# Task details:
Every line of the records below that holds the word "camera" belongs in the answer.

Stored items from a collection
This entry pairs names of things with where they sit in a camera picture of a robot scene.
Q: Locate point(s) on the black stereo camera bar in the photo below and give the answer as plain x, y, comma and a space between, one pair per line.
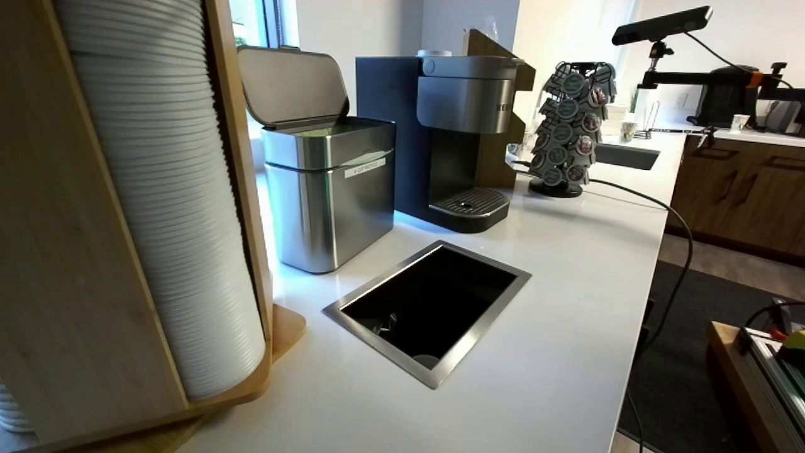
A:
661, 25

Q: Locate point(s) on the black sink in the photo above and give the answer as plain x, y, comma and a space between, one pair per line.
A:
627, 156

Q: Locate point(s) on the black and silver coffee machine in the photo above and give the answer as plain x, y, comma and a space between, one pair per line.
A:
454, 101

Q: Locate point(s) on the wooden coffee cup holder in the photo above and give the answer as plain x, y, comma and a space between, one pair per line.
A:
65, 293

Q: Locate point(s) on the brown wooden cabinet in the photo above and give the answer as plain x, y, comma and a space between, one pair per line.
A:
737, 201

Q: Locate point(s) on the window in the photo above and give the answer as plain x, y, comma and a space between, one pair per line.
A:
265, 20

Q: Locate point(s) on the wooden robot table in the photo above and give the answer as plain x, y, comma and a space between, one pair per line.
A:
737, 394

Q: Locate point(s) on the steel framed counter chute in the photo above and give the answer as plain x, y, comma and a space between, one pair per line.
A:
427, 305

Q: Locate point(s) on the coffee pod carousel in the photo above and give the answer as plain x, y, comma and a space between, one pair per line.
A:
571, 126

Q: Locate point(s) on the stainless steel trash bin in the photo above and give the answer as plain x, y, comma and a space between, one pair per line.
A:
328, 201

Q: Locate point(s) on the black floor mat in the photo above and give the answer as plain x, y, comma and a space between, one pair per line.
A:
695, 379

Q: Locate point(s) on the paper cup stack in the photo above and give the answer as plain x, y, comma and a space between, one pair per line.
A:
10, 412

# Exercise result:
This entry pairs names of things with where they sit in a camera picture of a robot scene.
Q: Locate point(s) on the black stereo camera bar in the photo below and give the answer as plain x, y, comma and a space between, one pair per line.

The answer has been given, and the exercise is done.